**WORK TO COMPLETE**
Copy each line below in which the string "camera" appears.

**DATASET**
--- START ---

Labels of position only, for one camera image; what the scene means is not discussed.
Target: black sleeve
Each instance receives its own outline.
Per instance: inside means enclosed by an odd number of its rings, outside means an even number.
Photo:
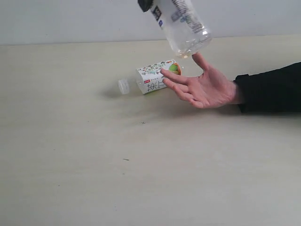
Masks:
[[[301,112],[301,63],[234,81],[244,97],[241,112]]]

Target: person's right hand
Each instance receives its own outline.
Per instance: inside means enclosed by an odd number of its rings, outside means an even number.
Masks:
[[[163,82],[177,96],[197,108],[217,108],[229,104],[241,104],[238,86],[212,67],[200,53],[192,56],[204,73],[198,77],[185,77],[168,70],[161,70]]]

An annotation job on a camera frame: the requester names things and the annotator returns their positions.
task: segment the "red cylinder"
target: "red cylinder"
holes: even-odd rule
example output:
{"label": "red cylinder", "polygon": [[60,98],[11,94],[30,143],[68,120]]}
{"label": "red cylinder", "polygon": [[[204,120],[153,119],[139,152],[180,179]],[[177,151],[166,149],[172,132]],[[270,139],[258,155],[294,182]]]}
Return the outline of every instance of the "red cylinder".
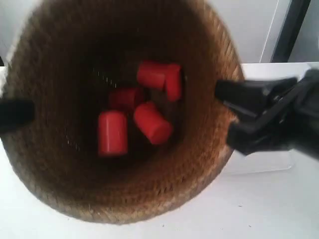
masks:
{"label": "red cylinder", "polygon": [[103,112],[99,116],[99,156],[120,156],[128,152],[127,118],[119,111]]}
{"label": "red cylinder", "polygon": [[133,112],[144,101],[144,90],[140,87],[119,88],[109,93],[109,107],[114,110]]}
{"label": "red cylinder", "polygon": [[137,80],[142,86],[155,88],[160,91],[165,85],[166,64],[145,61],[139,65]]}
{"label": "red cylinder", "polygon": [[152,102],[138,106],[134,113],[134,121],[151,144],[163,144],[171,136],[173,126],[157,111]]}
{"label": "red cylinder", "polygon": [[181,85],[181,67],[177,64],[170,64],[166,71],[165,89],[167,99],[175,102],[181,98],[182,85]]}

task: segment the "black frame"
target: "black frame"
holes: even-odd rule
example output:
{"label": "black frame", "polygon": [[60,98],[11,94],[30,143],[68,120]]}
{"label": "black frame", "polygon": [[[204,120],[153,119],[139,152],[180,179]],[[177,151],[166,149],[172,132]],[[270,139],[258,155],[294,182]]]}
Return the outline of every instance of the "black frame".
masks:
{"label": "black frame", "polygon": [[272,57],[272,62],[288,62],[311,0],[292,0]]}

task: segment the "white wall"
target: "white wall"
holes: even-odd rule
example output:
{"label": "white wall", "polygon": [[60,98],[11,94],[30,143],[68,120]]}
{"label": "white wall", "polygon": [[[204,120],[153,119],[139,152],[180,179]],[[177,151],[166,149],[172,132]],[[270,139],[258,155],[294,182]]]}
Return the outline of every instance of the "white wall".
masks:
{"label": "white wall", "polygon": [[[41,0],[0,0],[0,56]],[[270,62],[291,0],[208,0],[226,22],[245,63]]]}
{"label": "white wall", "polygon": [[319,0],[310,2],[289,62],[319,61]]}

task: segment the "red cylindrical block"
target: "red cylindrical block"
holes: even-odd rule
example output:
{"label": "red cylindrical block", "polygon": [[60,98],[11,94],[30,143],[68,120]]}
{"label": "red cylindrical block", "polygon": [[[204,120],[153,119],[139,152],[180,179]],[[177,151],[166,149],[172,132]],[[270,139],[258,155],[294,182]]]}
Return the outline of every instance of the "red cylindrical block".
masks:
{"label": "red cylindrical block", "polygon": [[177,64],[170,64],[167,67],[165,89],[169,101],[175,102],[181,98],[181,67]]}
{"label": "red cylindrical block", "polygon": [[114,110],[133,112],[144,101],[144,90],[140,87],[119,88],[109,93],[109,107]]}
{"label": "red cylindrical block", "polygon": [[165,143],[173,132],[173,126],[157,111],[152,102],[138,106],[134,121],[152,144]]}
{"label": "red cylindrical block", "polygon": [[127,118],[119,111],[103,112],[99,116],[99,156],[119,156],[128,152]]}
{"label": "red cylindrical block", "polygon": [[145,61],[139,65],[137,80],[142,86],[163,90],[166,77],[166,64]]}

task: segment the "woven basket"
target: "woven basket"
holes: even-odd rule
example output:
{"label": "woven basket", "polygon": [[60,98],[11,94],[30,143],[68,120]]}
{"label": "woven basket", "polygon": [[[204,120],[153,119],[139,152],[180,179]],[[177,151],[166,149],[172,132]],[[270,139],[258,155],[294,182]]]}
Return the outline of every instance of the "woven basket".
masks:
{"label": "woven basket", "polygon": [[[124,158],[97,156],[96,122],[110,88],[135,80],[141,60],[184,68],[178,137],[153,148],[132,128]],[[243,79],[229,35],[203,0],[48,0],[29,19],[4,98],[35,103],[35,121],[2,136],[14,171],[50,207],[124,224],[173,210],[201,192],[231,155],[233,115],[217,79]]]}

--- END ---

**RESPONSE BOX**
Labels of position only, for one camera image; what the scene means is not discussed.
An annotation job on a camera frame: the requester names things and the annotator returns their positions.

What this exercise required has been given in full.